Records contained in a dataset
☆ ☆ ☆ ☆
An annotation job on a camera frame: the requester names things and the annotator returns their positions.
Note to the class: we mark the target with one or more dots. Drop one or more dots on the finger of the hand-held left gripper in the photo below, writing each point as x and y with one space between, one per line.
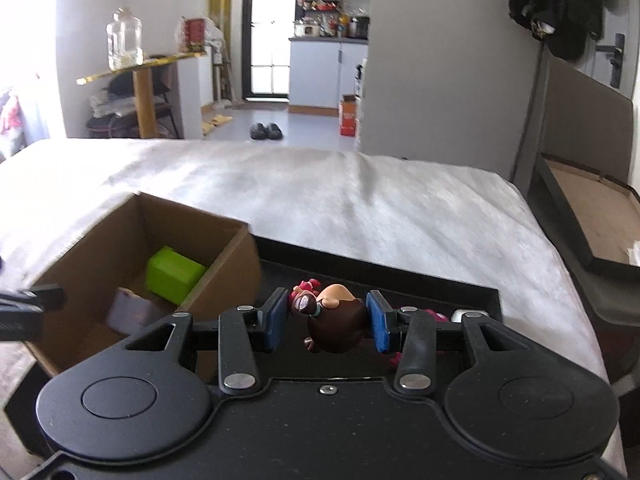
47 297

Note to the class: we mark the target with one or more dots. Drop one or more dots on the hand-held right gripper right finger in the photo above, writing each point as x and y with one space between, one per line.
378 324

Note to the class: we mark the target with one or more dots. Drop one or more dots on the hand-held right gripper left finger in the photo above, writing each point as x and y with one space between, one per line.
276 319

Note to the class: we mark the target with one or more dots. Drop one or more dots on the brown figurine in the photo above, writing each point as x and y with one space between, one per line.
335 327

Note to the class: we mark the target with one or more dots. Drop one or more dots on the brown cardboard box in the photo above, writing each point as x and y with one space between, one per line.
230 272

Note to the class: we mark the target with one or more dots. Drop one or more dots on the lavender cube box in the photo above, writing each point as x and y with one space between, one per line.
130 312

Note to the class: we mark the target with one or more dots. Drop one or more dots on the green hexagonal container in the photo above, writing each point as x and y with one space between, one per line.
172 272

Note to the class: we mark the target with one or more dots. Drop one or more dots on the pink figurine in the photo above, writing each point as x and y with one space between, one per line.
437 316

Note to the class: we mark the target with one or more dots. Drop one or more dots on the black tray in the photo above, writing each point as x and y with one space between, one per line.
350 270

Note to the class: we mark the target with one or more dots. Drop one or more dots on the small white box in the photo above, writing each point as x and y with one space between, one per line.
457 316

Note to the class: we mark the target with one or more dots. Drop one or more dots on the black chair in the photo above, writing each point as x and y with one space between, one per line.
115 120

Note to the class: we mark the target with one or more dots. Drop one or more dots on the yellow slippers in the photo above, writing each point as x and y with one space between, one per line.
217 122

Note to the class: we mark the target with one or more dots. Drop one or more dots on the orange carton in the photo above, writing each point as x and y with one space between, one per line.
348 117

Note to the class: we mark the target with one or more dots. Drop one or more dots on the yellow table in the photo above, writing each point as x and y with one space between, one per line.
145 100

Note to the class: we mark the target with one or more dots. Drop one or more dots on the brown cardboard sheet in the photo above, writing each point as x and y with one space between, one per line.
590 210

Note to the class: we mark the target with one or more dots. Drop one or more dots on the white kitchen cabinet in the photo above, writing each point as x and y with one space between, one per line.
315 72

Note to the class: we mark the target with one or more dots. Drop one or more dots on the coat stand pole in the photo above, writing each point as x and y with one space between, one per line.
530 110

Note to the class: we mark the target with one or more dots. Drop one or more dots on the white tissue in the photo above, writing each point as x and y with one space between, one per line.
634 255

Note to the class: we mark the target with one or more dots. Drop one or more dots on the clear glass bottle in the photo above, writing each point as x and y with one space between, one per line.
125 40

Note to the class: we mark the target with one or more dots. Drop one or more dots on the black framed glass door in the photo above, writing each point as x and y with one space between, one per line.
270 35

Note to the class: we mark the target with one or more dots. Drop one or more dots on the white kitchen appliance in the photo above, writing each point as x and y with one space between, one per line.
306 27

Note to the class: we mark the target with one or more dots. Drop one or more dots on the gold curtain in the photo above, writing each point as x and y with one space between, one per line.
222 30

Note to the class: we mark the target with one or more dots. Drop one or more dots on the red box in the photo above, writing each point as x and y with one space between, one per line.
194 34

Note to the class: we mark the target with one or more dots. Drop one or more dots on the black rice cooker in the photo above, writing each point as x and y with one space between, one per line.
360 27

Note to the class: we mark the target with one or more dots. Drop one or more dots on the grey chair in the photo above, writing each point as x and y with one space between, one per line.
585 110

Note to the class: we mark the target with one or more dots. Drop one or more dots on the black door lock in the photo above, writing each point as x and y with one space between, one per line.
617 60

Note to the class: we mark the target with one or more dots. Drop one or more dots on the black hanging jackets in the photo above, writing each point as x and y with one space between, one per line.
555 0

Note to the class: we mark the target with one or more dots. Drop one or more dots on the grey door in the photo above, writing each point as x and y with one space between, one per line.
627 10

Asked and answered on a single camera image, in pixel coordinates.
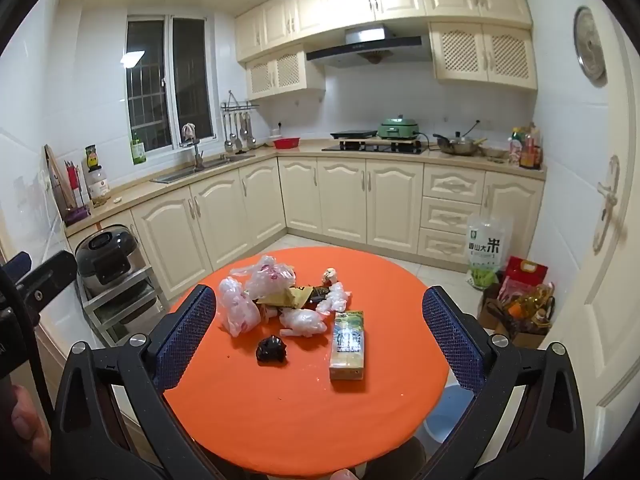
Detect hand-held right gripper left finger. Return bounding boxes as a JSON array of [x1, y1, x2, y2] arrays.
[[50, 284, 236, 480]]

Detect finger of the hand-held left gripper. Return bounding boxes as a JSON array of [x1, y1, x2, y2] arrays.
[[0, 252, 33, 283], [20, 250, 78, 313]]

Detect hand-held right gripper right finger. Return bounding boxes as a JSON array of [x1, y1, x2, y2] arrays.
[[421, 285, 586, 480]]

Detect blue plastic bin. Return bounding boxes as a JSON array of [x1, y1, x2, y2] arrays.
[[422, 385, 476, 443]]

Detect black plastic bag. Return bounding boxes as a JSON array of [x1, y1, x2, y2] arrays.
[[256, 335, 288, 365]]

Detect green drink carton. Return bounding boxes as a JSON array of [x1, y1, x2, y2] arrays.
[[329, 310, 365, 381]]

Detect clear plastic bag pink print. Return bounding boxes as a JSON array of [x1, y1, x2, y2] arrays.
[[230, 255, 297, 301]]

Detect clear plastic wrap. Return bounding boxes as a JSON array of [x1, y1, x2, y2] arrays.
[[278, 308, 328, 338]]

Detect small white plastic wrap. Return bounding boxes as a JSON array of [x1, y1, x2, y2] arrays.
[[315, 282, 348, 315]]

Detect person's left hand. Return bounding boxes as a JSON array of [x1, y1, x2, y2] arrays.
[[10, 384, 53, 480]]

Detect brown cardboard box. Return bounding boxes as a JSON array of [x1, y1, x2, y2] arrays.
[[477, 285, 556, 348]]

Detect grey black rice cooker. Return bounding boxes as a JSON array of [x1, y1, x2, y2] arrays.
[[75, 224, 151, 298]]

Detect metal shelf rack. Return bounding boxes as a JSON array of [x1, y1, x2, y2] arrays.
[[80, 260, 171, 346]]

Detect purple utensil holder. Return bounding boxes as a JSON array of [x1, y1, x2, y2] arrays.
[[62, 160, 93, 226]]

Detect large cooking oil bottle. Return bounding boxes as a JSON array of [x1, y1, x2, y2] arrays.
[[510, 282, 556, 331]]

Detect wooden cutting board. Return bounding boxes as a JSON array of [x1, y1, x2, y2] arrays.
[[44, 144, 68, 221]]

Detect red rice bag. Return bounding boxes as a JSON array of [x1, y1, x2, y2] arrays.
[[500, 256, 549, 306]]

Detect clear green rice bag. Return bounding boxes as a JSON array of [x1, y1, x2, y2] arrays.
[[466, 212, 515, 291]]

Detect white lidded jar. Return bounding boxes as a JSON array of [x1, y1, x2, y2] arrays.
[[86, 165, 111, 207]]

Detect orange round table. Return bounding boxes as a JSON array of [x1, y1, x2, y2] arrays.
[[162, 247, 451, 476]]

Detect person's leg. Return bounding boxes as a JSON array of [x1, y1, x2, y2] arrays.
[[360, 437, 428, 480]]

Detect cream panel door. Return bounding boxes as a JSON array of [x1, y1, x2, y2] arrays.
[[525, 35, 640, 480]]

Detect steel kitchen sink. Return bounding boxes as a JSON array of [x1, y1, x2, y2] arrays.
[[151, 154, 256, 184]]

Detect cream lower kitchen cabinets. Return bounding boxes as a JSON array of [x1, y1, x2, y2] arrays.
[[65, 152, 547, 301]]

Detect metal sink faucet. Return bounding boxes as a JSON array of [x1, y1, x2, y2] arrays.
[[180, 140, 206, 168]]

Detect steel wok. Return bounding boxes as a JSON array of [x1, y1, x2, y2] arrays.
[[433, 131, 487, 157]]

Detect group of condiment bottles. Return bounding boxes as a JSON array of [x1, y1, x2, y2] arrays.
[[509, 122, 543, 170]]

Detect black gas stove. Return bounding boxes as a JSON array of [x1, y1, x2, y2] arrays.
[[321, 142, 430, 155]]

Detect green electric pot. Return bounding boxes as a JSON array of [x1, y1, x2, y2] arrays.
[[377, 118, 420, 140]]

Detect kitchen window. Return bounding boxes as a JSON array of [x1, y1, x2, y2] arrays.
[[125, 15, 217, 153]]

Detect hanging kitchen utensils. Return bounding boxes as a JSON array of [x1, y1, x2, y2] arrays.
[[221, 91, 260, 153]]

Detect black range hood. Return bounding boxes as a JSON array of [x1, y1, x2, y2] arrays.
[[306, 25, 423, 62]]

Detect cream door handle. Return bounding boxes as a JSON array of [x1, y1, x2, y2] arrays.
[[593, 155, 627, 253]]

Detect round metal wall plate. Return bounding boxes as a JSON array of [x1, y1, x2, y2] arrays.
[[573, 6, 607, 86]]

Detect cream upper wall cabinets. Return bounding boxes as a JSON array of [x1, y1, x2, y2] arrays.
[[234, 0, 538, 101]]

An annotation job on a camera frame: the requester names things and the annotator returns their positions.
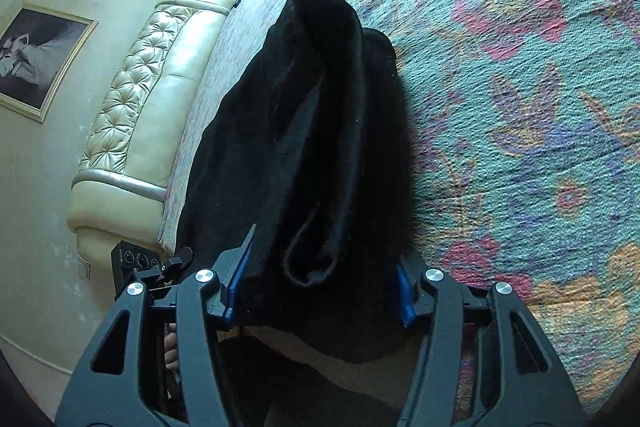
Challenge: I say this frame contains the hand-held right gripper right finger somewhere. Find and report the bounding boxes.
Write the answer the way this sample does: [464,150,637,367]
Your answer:
[396,253,590,427]

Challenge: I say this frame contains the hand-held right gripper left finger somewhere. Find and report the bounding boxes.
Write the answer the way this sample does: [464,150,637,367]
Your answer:
[54,223,258,427]

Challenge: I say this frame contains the black pants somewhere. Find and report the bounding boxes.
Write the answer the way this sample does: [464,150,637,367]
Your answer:
[175,0,426,365]

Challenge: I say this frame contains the person's left hand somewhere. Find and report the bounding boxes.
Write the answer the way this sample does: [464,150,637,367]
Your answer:
[164,323,180,370]

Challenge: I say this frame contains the cream tufted leather headboard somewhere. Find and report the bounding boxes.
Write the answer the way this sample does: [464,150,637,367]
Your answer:
[67,0,240,270]

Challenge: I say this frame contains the floral bedspread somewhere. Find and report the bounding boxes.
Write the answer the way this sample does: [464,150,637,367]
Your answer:
[160,0,640,413]

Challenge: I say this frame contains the gold framed wall picture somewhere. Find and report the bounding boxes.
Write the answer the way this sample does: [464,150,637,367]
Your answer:
[0,3,99,124]

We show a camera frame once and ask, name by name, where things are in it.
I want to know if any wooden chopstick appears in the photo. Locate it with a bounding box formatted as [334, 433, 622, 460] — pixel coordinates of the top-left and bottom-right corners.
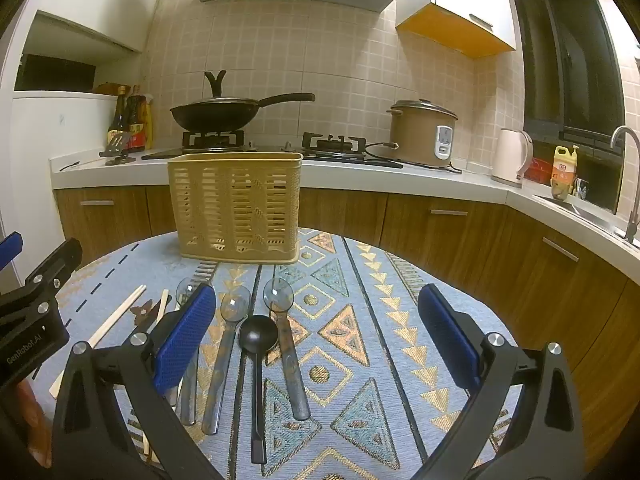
☆ ☆ ☆ ☆
§ **Problem to solve**:
Looking at the data above, how many lines hold the word "pixel"? Respond with the number alone.

§ **Your solution**:
2